Investigating Substack/Mailgun tracking links

In a previous post, I looked at the tracking links of three major email newsletter providers and deconstructed two of them. The third, Substack/Mailgun, stubbornly resisted deciphering. Until now.

After the previous post, a reddit user helped work it out.

A tracking link like this:

http://email.substack1.exponentialview.co/c/eJxdkEuOhCAQhk_TLI1VIOqCxWz6GoZ
HaZOx0WDZPc7pB9vdJARSCfU_Pm-ZpiUfZl02Fuc18LGSSfTeZmKmLPaN8hCDwU43UmsUwbTglE
IRt2HMRE8bZ8N5J7Hubo7eclzSZwMbFA8DUtV9b0MgqJUf0bmuRtQBGvQtBXfZ2j1ESp4MvSgfS
yIxmwfzepNfN7yXw-945qn88iyT_S3GIhqsEYpaUW7apq-gsqOuNYFVspG-gXEEX7sAnXQokWR_
U_W2u42t_4aKftbilDja-RXpXbRFNo7SxDZB-Tmd3U7Hs9pQ3ueeIh8DJetmCldrvuB9OAwTJco
FahgsG9Agu06qrut1e9UsWCS2CIWlKDnCUraS-ZfjD2RriM4

looks like a bunch of gibberish but turns out to contain data as a base64url encoding of a zlib stream. In other words, data is embedded into the tracking link by (zlib) compressing it and then (base64url) encoding it.

Using CyberChef, I decoded the blob into this query-like string (pretty-formatted for readability):

category=post&
email_generated_at=1613883488967&
is_freemail=true&
publication_id=2252&
post_audience=everyone&
post_id=32721653&
pub_community_enabled=true&
user_id=28653662&
post_type=newsletter&
subdomain=exponentialview&
l=http://twitter.com/azeem&
r=[redacted]&
d=71b442&
h=134099adde104cf2bb80226d152c7edb&
i=20210221045759.1.af606e1a4353c51ff1c0bd183b232e39@substack1.exponentialview.co&
t=post

Let’s break this down. Previously, I said:

I speculate you are sending to Mailgun:

  • The destination URL,
  • Whatever is in X-Mailgun-Variables,
  • And some other unknown stuff which is taking up the rest of the 90 characters in the blob.

It turns out I was approximately correct.

The destination URL (ie. http://twitter.com/azeem) is contained in the field l. All of the variables in the X-Mailgun-Variables email header are embedded.

The remaining fields:

r=[redacted]&
d=71b442&
h=134099adde104cf2bb80226d152c7edb&
i=20210221045759.1.af606e1a4353c51ff1c0bd183b232e39@substack1.exponentialview.co&
t=post

contain an email address in r (which I’ve redacted), and some seemingly randomly generated identifiers (Probably some internal Mailgun stuff). These remaining fields account for the ‘rest of the 90 characters in the blob’.
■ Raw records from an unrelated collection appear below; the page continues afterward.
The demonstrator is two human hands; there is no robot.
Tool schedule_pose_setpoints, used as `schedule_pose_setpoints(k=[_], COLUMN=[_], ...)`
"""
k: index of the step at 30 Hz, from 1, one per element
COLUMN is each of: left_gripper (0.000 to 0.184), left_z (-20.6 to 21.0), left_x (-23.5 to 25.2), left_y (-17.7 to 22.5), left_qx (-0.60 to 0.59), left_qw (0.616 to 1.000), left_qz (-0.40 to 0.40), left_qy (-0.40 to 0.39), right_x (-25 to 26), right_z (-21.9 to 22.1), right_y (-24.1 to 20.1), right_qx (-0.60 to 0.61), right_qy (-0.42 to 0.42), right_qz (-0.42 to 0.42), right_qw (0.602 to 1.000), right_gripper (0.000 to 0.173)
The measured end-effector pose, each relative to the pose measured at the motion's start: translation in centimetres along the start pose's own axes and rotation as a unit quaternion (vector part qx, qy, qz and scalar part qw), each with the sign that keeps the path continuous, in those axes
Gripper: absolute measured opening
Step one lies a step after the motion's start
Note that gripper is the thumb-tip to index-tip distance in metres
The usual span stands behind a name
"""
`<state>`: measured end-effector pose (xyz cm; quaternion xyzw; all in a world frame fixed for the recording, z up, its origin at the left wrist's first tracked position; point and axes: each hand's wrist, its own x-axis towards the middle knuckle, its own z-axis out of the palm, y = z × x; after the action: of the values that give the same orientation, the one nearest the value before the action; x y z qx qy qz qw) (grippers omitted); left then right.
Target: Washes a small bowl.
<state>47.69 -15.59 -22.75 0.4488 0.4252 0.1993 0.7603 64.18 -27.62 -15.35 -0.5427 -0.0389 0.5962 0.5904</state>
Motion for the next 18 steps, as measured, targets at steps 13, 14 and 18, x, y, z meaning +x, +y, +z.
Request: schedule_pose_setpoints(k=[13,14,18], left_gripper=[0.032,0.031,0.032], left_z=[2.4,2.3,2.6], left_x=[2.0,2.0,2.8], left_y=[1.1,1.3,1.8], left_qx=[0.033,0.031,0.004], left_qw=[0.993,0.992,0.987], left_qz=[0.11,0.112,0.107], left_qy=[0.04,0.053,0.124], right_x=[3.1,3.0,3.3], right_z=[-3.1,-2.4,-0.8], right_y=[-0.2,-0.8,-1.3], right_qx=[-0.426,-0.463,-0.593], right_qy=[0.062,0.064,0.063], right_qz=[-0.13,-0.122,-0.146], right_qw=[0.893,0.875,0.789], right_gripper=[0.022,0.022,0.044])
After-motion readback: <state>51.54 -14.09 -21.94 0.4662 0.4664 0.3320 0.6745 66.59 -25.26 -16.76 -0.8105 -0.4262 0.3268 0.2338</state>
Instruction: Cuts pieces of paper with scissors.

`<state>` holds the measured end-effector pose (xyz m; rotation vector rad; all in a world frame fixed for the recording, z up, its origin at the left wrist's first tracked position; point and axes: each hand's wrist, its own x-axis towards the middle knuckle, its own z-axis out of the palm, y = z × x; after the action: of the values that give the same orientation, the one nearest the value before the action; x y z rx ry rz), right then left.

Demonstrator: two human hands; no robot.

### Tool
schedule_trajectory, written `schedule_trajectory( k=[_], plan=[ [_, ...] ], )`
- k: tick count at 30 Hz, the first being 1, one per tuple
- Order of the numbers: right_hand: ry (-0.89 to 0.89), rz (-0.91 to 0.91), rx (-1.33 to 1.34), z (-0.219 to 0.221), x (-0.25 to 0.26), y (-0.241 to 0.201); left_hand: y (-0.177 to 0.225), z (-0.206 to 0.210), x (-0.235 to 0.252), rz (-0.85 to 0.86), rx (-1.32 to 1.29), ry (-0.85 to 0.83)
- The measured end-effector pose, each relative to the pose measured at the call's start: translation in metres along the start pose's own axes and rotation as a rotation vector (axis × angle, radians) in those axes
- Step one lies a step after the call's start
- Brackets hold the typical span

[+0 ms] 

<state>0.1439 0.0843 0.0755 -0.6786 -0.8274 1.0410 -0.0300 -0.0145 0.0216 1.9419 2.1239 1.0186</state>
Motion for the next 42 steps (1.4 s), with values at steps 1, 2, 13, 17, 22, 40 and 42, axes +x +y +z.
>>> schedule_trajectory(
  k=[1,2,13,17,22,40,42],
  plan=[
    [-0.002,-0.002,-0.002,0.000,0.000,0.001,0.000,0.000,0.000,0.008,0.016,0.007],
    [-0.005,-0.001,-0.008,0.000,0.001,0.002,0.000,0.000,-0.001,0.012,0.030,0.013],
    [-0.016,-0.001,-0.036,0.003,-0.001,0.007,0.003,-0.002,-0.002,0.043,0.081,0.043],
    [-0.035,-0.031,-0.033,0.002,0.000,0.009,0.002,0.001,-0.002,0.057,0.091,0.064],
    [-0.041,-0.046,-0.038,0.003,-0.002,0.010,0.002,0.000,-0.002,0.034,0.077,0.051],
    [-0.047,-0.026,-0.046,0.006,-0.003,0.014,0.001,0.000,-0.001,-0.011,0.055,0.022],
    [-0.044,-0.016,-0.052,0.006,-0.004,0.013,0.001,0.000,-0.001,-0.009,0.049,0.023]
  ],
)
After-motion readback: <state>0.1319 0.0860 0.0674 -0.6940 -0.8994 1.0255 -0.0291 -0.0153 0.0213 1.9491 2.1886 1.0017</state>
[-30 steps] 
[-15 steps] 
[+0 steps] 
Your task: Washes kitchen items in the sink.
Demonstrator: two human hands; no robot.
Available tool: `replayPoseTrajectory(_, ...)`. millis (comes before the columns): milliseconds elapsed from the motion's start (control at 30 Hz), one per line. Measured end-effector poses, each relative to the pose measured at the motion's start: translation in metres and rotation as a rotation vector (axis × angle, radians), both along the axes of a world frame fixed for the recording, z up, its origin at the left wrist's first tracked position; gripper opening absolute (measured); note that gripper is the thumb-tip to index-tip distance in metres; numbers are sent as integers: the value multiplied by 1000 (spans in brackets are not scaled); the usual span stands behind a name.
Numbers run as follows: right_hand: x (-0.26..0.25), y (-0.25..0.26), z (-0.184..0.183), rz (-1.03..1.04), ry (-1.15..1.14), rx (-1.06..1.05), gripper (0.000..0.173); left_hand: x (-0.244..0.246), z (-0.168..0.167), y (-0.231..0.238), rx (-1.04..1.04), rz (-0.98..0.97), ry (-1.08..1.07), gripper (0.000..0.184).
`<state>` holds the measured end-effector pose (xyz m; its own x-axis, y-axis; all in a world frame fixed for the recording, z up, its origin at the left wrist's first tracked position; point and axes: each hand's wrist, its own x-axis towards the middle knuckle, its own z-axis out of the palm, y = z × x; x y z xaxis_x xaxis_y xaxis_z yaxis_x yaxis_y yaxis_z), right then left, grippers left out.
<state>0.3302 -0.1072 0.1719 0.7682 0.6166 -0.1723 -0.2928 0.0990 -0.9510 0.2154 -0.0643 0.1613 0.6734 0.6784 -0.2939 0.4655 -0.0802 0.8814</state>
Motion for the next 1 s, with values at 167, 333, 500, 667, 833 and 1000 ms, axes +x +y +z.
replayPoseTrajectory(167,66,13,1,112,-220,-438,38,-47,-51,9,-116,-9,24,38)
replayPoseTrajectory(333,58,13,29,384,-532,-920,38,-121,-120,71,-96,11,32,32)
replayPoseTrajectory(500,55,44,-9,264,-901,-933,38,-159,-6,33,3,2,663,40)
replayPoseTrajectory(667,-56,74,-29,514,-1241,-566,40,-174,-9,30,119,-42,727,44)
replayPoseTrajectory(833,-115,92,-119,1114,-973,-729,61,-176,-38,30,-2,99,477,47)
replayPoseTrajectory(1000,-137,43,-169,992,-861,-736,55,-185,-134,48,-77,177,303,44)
Investigation complete. Now we know how to find out exactly what is contained in a Substack (or any other Mailgun retailer) tracking link.

Discussion

Some random thoughts.

Two reasons.

  1. Mailgun embeds a bunch of data in there.
  2. Substack embeds even more data in there (more than double). Do they really need to embed so much?

Bypassing tracking

Someone should write software that intercepts these tracking links and redirects to the destination link instead. It would be a step towards better privacy.

This post tells how to do it for Mailgun-based email providers and the previous post does the same for ConvertKit.

(One day, I’ll put this feature into email-untracker but it’s hardly likely to get widespread usage there.)

Other newsletter or ‘marketing email’ providers

Mailchimp, ConvertKit and Substack aren’t the only service providers which use tracking links. They’re just the ones I’ve encountered recently.

Some other providers have been suggested to me for investigation as well. I’d like to deconstruct them but I’m a bit busy and not sure when or if I’ll have the time. We’ll see.

Base64 with 0% overhead

Previously, I said:

They managed to do base64 with no overhead??

Yes, they did.

The overhead of base64 is much maligned. In this case, you can get rid of the overhead by compressing beforehand.

Or just don’t worry about it because web browsers and servers generally use compression anyway. Base64 introduces overhead due to the redundancy in the encoding. But this very same redundancy is what allows compression to perform well. In the end, it ends up being about the same.